E eles só aprendem isso se a gente deixar que sintam o resultado das escolhas que fizerem. Se a criança não comer, não vai ver televisão. Se não fizer o dever de casa, não vai até a casa do amiguinho. Deveres e prazeres dividem as várias situações da vida.

É bom lembrar também que nenhuma criança é um déspota mirim só porque faz manha ou birra. Ela se torna autoritária se, toda vez que faz manha ou birra, consegue o que quer. Às vezes é mais fácil mesmo ceder e acabar com aquele momento de conflito, acontece com todo mundo. Mas vale lembrar que educar não é seguir o caminho mais fácil, é seguir o caminho certo.

Existem vários comportamentos que caracterizam uma criança que tenta mandar nos pais

Reconhecendo um imperador

Dá uma olhada nas frases a seguir. Se você se identificar com mais de três delas, é melhor parar um pouco para refletir:

• Meu filho tem acessos de raiva e se joga no chão todas as vezes que é contrariado

• Ele adora fazer coisas para me desafiar, como mexer em algo que eu já disse para não mexer

• Sempre tenta negociar as minhas ordens

• Trata mal os adultos e outras crianças

• Ele às vezes bate em mim

• Ele passa mais tempo com a babá ou avós do que comigo, mesmo quando estou em casa

• A babá ou os avós sabem mais das preferências do meu filho do que eu

• Quando a escola me procura para falar de mau comportamento, eu culpo a escola

• Eu não estipulei uma hora certa para meu filho comer, dormir e brincar

• Meu filho passa horas na frente da TV, do videogame ou do tablet

É com bom exemplo que se educa

Até os 6 anos de idade as crianças agem 90% do tempo por imitação. A partir dos 7 anos, elas começam a questionar o tal do “faça o que eu digo, mas não faça o que eu faço”. Por isso, é sempre bom manter a coerência. Isso deixa a criança segura. Alguns valores humanos, como respeito, responsabilidade, tolerância e amor, são uma herança valiosa: eles vão dar sentido e direção para a vida dos nossos filhos.

Calma, tudo tem solução

Depois de toda essa nova conversa, pode ser que você esteja com um pouco de medo do que vai acontecer. Respira. Você não é a primeira nem vai ser a última nessa situação. E nós temos uma notícia ótima para te dar: ainda tem solução. Tania Zagury atenta para um detalhe importante: dá para refazer o percurso, mas, quantos antes você começar, melhor. “Quanto mais velha a criança for, mais difícil e mais demorado será para reverter o processo de distorção da realidade. Mas é possível, é só os pais tomarem a rédia da situação.”

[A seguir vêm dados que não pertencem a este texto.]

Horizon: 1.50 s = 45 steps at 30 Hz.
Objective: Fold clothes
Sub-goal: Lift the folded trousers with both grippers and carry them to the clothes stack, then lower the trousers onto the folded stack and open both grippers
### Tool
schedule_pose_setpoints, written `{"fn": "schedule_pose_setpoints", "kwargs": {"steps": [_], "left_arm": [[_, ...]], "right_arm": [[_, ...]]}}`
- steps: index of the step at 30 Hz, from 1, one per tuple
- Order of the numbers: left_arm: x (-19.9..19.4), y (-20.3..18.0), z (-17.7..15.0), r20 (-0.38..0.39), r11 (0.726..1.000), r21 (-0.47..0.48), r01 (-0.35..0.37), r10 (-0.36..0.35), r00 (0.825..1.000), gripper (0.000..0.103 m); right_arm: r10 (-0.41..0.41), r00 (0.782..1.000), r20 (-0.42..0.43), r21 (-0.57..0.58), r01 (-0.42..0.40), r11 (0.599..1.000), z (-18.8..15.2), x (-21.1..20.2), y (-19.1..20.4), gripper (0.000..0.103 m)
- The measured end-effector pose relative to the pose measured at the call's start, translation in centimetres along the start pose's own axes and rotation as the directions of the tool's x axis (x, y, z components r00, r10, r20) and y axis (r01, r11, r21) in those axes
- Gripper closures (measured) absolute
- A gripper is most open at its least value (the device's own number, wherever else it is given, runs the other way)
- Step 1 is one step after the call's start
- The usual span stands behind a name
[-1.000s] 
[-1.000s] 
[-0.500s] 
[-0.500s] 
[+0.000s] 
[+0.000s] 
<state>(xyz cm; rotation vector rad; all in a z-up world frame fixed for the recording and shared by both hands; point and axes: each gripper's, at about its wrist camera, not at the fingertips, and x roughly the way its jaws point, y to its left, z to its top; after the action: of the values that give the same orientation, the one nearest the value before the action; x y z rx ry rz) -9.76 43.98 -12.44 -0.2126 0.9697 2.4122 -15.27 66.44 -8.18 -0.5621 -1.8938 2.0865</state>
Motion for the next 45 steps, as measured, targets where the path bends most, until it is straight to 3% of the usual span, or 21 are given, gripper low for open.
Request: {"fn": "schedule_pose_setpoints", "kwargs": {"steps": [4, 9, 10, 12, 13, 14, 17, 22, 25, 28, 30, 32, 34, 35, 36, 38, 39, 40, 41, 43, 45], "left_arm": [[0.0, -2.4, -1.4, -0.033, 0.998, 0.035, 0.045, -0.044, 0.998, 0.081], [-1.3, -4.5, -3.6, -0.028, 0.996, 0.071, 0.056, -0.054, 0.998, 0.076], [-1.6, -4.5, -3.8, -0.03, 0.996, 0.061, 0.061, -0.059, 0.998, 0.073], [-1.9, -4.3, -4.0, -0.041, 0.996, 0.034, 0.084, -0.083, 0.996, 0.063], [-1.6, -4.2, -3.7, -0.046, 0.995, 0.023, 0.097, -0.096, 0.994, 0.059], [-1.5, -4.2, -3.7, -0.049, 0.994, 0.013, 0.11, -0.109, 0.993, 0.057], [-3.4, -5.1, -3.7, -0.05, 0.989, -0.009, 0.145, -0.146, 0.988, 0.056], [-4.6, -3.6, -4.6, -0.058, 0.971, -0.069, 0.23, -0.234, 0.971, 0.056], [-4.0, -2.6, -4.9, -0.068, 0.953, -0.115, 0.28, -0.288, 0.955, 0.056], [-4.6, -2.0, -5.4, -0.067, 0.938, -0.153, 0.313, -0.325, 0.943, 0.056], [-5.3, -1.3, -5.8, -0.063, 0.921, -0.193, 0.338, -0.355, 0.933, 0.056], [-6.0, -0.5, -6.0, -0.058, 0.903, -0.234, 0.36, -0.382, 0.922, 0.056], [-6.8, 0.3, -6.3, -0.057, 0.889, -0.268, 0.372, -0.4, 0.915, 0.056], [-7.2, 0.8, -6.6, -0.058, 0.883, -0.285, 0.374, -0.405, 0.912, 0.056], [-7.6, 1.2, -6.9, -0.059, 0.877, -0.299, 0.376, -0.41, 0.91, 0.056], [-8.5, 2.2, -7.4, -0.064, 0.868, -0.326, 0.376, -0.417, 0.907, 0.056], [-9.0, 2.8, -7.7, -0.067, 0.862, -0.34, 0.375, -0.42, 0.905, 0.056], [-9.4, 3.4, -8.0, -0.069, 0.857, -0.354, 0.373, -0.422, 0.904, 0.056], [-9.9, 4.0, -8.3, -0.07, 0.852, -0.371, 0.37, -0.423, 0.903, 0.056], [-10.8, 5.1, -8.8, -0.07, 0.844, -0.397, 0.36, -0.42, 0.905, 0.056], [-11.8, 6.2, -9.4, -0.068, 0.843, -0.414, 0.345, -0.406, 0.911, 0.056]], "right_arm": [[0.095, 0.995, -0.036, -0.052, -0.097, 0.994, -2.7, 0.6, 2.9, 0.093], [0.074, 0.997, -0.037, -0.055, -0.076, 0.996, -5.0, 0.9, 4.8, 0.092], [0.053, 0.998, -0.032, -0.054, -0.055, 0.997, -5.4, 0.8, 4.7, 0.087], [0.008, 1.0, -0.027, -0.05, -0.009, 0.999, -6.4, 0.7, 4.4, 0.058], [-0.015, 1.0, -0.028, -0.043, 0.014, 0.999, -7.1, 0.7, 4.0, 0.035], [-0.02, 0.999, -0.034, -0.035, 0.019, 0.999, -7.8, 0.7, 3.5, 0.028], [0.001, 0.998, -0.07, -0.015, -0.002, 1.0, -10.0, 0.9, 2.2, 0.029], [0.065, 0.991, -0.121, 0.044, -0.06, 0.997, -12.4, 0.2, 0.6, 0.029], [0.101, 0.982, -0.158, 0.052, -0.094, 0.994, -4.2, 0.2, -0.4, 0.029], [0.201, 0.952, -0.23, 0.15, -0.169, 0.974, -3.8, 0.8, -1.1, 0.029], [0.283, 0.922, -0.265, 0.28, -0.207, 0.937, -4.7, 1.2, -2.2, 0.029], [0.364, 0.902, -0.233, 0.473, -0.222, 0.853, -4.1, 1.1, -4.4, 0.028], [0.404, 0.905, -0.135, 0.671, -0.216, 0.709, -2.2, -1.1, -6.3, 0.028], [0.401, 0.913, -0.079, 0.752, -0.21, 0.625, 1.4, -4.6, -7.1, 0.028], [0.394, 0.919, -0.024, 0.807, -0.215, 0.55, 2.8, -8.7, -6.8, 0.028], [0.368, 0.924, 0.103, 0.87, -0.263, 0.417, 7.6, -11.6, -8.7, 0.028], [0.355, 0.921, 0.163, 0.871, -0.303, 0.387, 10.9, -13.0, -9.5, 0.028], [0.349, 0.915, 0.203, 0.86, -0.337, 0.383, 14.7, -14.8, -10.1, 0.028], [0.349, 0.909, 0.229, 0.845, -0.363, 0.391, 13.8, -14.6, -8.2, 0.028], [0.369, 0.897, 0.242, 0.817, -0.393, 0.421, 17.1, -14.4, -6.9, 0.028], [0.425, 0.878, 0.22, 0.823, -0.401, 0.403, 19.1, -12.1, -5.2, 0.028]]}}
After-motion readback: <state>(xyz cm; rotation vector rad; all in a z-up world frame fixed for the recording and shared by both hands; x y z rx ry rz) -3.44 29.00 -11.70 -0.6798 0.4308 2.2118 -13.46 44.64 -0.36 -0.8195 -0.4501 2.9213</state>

No começo vai ser complicado, pode ser que a criança fique um pouco mais rebelde, mas nessa hora é preciso firmeza. Explicar para os filhos que as coisas vão mudar daqui pra frente é um caminho. “Os pais não devem se desesperar e achar que tudo está perdido, porque não está. Não existe uma receita de bolo, mas a primeira coisa que se deve ter em mente é que estabelecer limites é estabelecer regras, tanto para os pais quanto para os filhos”, diz Monica Pessanha. Para os pais, a principal mudança será fazer coisas com as quais não estavam acostumados, como acompanhar o progresso do filho na escola, ver quem são seus amigos e administrar o dia a dia deles. Para os filhos, a dificuldade será o fato de que suas vontades imediatas não serão sempre atendidas. Alguns passos podem ajudar:

Aprenda a dizer não: A negativa vai ser contestada, a criança vai espernear, mas mantenha-se firme. Dê a seu filho a explicação sobre o motivo do não, mas não abra espaço para negociação em casos onde isso não cabe, como comer no horário ou fazer o dever.

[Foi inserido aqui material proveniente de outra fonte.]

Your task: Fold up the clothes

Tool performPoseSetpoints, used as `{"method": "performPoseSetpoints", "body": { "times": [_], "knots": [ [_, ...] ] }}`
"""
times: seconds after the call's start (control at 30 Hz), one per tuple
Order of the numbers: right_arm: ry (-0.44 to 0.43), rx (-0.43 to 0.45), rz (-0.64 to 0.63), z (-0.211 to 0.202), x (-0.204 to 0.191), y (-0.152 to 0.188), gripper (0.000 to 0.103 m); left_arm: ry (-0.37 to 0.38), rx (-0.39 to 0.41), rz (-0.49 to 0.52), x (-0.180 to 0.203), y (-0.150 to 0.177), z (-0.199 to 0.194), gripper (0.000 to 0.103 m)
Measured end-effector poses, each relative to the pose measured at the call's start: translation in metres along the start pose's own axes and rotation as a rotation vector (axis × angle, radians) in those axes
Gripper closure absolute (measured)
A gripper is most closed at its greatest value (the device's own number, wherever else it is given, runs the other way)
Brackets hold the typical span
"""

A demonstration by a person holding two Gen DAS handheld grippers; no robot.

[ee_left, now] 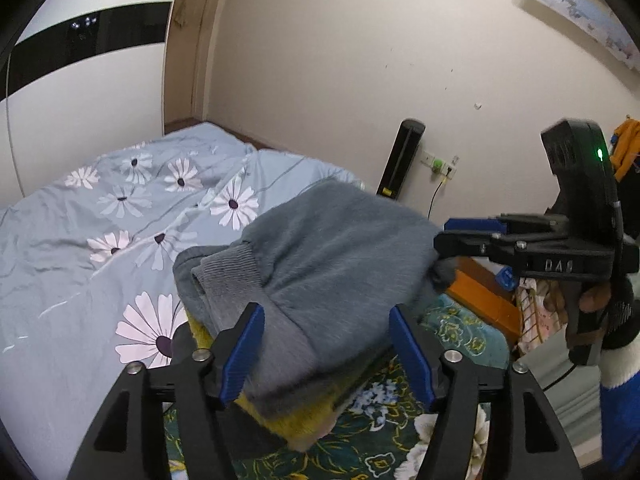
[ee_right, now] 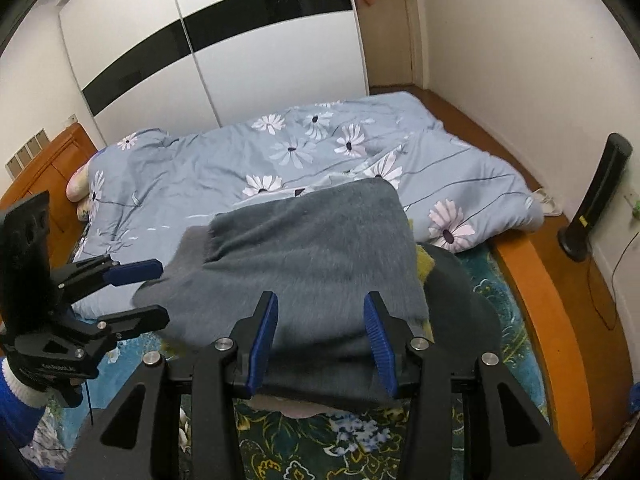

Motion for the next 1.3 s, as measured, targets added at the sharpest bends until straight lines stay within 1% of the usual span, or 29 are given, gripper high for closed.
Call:
{"method": "performPoseSetpoints", "body": {
  "times": [0.03, 0.1, 0.13, 0.17, 0.23, 0.3, 0.37, 0.53, 0.63, 0.67, 0.7, 0.73, 0.77, 0.97, 1.1, 1.17, 1.3],
  "knots": [
    [-0.003, 0.015, 0.001, -0.007, -0.004, 0.004, 0.057, 0.004, 0.011, -0.009, 0.002, 0.002, -0.007, 0.030],
    [-0.024, 0.046, 0.016, -0.019, -0.011, 0.014, 0.044, 0.020, 0.027, -0.038, 0.005, 0.010, -0.018, 0.023],
    [-0.053, 0.063, 0.048, -0.023, -0.015, 0.024, 0.035, 0.025, 0.028, -0.048, 0.007, 0.017, -0.020, 0.022],
    [-0.086, 0.070, 0.073, -0.023, -0.018, 0.033, 0.034, 0.028, 0.028, -0.059, 0.009, 0.024, -0.022, 0.021],
    [-0.142, 0.089, 0.120, -0.021, -0.026, 0.055, 0.034, 0.006, 0.007, -0.069, 0.010, 0.043, -0.024, 0.021],
    [-0.140, 0.096, 0.159, -0.013, -0.028, 0.077, 0.034, -0.001, -0.007, -0.090, 0.012, 0.061, -0.028, 0.021],
    [-0.137, 0.082, 0.202, -0.005, -0.029, 0.097, 0.034, -0.003, -0.018, -0.111, 0.014, 0.078, -0.032, 0.019],
    [-0.077, 0.042, 0.260, 0.016, -0.030, 0.128, 0.033, -0.054, -0.059, -0.149, 0.013, 0.115, -0.033, 0.013],
    [-0.040, 0.043, 0.269, 0.021, -0.034, 0.138, 0.032, -0.092, -0.072, -0.192, 0.008, 0.131, -0.033, 0.004],
    [-0.024, 0.047, 0.265, 0.021, -0.036, 0.140, 0.028, -0.097, -0.079, -0.211, 0.005, 0.136, -0.033, 0.000],
    [-0.006, 0.051, 0.259, 0.021, -0.037, 0.142, 0.023, -0.102, -0.086, -0.230, 0.003, 0.142, -0.033, 0.000],
    [0.022, 0.055, 0.242, 0.021, -0.039, 0.144, 0.015, -0.103, -0.091, -0.247, 0.002, 0.146, -0.033, 0.000],
    [0.047, 0.058, 0.227, 0.020, -0.041, 0.146, 0.013, -0.104, -0.092, -0.257, 0.001, 0.149, -0.031, 0.000],
    [0.100, 0.050, 0.176, 0.018, -0.046, 0.164, 0.010, -0.158, -0.109, -0.276, -0.001, 0.163, -0.029, 0.000],
    [0.134, 0.062, 0.143, 0.016, -0.051, 0.169, 0.006, -0.167, -0.100, -0.298, -0.002, 0.169, -0.028, 0.000],
    [0.145, 0.087, 0.128, 0.016, -0.052, 0.170, 0.006, -0.204, -0.087, -0.292, -0.003, 0.172, -0.029, 0.000],
    [0.174, 0.126, 0.098, 0.013, -0.054, 0.169, 0.006, -0.292, -0.063, -0.239, -0.001, 0.173, -0.029, 0.000]
  ]
}}
Point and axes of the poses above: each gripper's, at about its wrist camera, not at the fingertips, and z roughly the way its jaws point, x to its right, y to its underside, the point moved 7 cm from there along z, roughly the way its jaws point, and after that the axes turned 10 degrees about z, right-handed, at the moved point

Não manipule com suborno: Alguns dias, seu filho vai tentar esgotar sua paciência de qualquer forma. Quando isso acontecer, apenas deixe que ele se acalme e se dê conta de que a chantagem não vai funcionar. Acostumar o filho a receber subornos não faz bem.

Ensine respeito respeitando: Vale seguir a regra de ouro, faça com os outros, incluindo seus filhos, apenas o que você gostaria que fizessem com você. Se você não gritar e não tratá-los de forma ríspida, eles não vão fazer isso com os outros.

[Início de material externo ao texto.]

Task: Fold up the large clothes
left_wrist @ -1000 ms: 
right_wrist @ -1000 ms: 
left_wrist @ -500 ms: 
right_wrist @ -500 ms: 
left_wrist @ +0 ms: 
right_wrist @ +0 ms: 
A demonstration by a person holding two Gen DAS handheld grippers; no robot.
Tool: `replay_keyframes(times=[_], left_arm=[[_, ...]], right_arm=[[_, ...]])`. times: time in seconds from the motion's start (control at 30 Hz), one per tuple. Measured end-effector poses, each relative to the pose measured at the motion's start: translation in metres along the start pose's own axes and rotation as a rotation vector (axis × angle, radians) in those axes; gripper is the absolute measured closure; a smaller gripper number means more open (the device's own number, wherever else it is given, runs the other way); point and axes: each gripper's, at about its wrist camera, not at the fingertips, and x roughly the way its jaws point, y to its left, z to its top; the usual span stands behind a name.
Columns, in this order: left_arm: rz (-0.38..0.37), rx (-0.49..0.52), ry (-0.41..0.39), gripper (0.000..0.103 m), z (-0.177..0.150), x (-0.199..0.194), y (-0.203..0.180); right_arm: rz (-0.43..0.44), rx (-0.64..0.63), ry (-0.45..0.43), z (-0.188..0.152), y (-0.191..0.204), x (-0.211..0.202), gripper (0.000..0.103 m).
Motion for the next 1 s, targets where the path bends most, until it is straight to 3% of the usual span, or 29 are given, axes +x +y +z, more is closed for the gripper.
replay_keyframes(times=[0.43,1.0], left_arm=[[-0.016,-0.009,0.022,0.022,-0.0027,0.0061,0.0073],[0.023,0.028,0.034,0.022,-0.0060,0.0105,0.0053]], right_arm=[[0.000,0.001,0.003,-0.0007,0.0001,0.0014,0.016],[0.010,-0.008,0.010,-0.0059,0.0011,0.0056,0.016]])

Reserve tempo para seus filhos: Programe-se para estar com eles. Às vezes, temos tantos afazeres que deixamos para nossos filhos o tempo que sobrar. E se não sobrar tempo? Filho, afinal, tem que ser prioridade.

A Pais&Filhos acredita que a educação dos filhos é responsabilidade dos pais. Ter filho é uma escolha maravilhosa e ninguém melhor do que os pais para educar os próprios filhos.